The one bright spot as we parted was that I wasn't that far away from my Christmas vacation — 10 glorious days and nights of unalloyed hedonism. All ecstasy all the time. Or so I thought. Norma was less single-minded. She wanted to spend Christmas with her family. They knew and liked the husband she had abandoned and wasn't at all sure she had improved her life by taking up with a gaunt and penniless hillbilly. Coming home would enable her to mend fences with her folks and perhaps even persuade them that I wasn't entirely a lost cause. That was fine with me since we'd still be together. But as we Jaguared our way from Charleston to her home in Apple Grove, Ohio to commence the holidays, she told me as gently as possible that since we weren't married we'd be sleeping in separate bedrooms to honor her parents' sense of decorum. I did not receive this news with delight, but I figured I could forego our frolicking a couple of nights for the sake of domestic harmony.
Christmas eve and Christmas morning came and went, as did Christmas dinner and the day and night following Christmas. I kept urging her to leave, and she kept telling me we needed to stay. Besides, she honestly relished spending time with her family. But the longer we stayed, the more I sulked and in doing so chipped away at her joy. This was the first time in our idyllic, us-against-the-world relationship that each of us found fault with the other. When we finally drove back to Charleston we knew we'd reached the end of something irreplaceable.
Bruised though we were, we were still in love. Her divorce came through in January, and on Feb. 6 we entered a marriage that would endure for the next 61 years. We both wanted children, and after creating one of those magical creatures on our own we adopted three more. I remained in teaching but at the college level for 10 more years before cultivating a 40-year career in entertainment reporting. Always the self-improver, Norma was by turn a professional photographer, an editor and writer of college textbooks and finally a nationally renowned music publicist.

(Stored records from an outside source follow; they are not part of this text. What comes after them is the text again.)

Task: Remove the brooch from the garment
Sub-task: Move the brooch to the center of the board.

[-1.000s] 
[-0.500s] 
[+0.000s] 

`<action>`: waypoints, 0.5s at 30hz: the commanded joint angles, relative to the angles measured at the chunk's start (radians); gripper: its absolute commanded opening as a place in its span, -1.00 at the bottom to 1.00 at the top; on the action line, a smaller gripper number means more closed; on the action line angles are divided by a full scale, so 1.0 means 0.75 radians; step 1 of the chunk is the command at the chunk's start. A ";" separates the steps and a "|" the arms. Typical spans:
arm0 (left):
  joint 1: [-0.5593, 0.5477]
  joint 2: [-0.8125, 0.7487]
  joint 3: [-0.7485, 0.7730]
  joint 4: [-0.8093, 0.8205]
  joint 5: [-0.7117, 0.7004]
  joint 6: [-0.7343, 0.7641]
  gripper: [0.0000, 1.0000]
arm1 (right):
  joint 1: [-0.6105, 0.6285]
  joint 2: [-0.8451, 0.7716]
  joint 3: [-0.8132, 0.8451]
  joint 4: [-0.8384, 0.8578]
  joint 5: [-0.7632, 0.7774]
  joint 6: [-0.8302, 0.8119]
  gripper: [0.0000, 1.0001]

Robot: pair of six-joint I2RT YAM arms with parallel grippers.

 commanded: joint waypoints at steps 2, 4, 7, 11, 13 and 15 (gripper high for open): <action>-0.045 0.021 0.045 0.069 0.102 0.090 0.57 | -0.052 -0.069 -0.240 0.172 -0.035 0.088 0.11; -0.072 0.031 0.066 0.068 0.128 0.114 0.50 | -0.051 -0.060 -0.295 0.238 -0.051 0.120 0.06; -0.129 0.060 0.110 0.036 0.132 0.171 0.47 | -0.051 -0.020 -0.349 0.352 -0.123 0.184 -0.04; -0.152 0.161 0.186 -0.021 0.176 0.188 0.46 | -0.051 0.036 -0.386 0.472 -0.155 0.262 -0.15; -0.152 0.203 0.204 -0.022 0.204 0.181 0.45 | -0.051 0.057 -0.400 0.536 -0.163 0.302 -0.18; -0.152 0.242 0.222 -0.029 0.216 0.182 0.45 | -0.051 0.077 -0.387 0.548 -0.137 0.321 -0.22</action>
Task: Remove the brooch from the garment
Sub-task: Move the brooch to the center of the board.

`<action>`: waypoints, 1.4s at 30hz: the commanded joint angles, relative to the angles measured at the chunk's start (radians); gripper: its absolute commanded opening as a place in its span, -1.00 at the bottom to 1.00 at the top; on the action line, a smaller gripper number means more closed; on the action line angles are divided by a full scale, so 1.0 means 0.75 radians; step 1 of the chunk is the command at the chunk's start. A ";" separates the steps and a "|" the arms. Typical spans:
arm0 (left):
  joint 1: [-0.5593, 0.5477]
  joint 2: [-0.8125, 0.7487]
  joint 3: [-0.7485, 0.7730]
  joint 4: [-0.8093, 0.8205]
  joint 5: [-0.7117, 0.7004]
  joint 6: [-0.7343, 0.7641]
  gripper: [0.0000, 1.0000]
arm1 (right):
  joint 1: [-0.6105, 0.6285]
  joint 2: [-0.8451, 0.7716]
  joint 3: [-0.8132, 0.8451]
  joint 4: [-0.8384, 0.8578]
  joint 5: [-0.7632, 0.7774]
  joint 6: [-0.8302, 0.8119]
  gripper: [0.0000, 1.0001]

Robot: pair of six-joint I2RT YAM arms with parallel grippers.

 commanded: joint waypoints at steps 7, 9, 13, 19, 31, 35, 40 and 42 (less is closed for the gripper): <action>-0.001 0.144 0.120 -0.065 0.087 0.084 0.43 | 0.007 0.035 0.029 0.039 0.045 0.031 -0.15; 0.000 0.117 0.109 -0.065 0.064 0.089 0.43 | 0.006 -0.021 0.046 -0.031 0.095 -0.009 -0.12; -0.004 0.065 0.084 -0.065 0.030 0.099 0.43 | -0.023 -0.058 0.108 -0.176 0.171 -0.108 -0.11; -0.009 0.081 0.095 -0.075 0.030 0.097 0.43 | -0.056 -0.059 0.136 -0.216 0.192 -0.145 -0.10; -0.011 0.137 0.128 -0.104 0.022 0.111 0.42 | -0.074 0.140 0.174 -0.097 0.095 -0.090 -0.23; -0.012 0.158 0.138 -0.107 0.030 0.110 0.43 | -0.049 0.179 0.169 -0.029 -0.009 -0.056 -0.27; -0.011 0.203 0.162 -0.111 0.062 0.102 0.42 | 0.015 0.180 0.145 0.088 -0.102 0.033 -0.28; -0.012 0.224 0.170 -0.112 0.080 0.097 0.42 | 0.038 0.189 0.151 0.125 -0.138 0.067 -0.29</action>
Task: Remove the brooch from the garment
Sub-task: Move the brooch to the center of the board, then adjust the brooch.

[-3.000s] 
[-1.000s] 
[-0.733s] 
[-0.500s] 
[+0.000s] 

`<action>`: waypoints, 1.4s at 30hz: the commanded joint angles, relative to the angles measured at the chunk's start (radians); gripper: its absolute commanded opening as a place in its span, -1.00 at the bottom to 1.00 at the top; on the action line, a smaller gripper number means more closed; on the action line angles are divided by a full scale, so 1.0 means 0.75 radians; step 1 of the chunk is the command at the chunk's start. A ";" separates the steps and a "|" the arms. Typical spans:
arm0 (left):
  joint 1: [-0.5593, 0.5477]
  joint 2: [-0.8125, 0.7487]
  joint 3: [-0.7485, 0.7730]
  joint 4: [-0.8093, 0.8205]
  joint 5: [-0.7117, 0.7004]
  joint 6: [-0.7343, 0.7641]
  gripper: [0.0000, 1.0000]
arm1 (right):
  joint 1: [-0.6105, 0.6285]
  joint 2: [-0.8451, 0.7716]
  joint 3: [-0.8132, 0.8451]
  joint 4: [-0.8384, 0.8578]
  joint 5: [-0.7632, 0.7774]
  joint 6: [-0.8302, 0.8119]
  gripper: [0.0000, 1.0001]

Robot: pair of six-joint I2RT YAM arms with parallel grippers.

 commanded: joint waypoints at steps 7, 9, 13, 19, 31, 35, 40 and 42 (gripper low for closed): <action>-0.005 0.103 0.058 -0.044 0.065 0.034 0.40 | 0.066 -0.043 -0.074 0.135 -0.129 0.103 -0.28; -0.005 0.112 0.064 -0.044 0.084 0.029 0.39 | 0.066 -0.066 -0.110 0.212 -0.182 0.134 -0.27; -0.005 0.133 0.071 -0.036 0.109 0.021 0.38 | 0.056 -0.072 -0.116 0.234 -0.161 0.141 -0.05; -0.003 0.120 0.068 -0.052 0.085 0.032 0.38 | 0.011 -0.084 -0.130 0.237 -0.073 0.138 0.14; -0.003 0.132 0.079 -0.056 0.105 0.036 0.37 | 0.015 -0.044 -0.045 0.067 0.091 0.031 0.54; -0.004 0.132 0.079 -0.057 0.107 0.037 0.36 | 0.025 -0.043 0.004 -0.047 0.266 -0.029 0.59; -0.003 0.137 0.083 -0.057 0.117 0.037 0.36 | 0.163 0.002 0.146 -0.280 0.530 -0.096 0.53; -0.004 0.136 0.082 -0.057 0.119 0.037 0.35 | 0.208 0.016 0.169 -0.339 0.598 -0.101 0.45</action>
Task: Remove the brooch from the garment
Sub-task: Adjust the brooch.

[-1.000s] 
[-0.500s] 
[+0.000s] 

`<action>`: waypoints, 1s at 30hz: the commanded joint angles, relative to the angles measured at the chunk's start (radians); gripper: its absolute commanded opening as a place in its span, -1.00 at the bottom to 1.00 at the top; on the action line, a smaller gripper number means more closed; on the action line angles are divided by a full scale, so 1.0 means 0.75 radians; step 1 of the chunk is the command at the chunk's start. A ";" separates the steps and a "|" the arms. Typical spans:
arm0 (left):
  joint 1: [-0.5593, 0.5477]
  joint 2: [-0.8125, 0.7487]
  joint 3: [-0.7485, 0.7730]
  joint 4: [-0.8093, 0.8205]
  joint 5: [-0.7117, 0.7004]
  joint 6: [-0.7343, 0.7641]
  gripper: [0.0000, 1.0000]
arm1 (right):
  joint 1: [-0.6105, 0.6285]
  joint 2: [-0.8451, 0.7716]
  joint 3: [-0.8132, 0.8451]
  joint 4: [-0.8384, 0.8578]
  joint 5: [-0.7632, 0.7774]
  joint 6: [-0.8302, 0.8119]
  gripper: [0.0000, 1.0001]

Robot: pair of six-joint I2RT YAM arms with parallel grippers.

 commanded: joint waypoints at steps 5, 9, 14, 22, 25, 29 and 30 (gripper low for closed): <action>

Until she was shattered by Alzheimer's and Parkinson's diseases, Norma still doted on Christmas, especially in setting up the tree and hauling out boxes and boxes of decorations to hang on the pine limbs with jeweler's precision. Sometimes that first Christmas would come to mind and we would uneasily finger our scars. By her last Christmas, we had no tree, but our kids installed a string of multicolored lights above our living room windows, hoping they might spark in her faraway world flashes of brighter times. And maybe they did. Who knows? Whatever the case, they still hang there, glowing as radiantly as when she first saw them. I haven't the heart to take them down.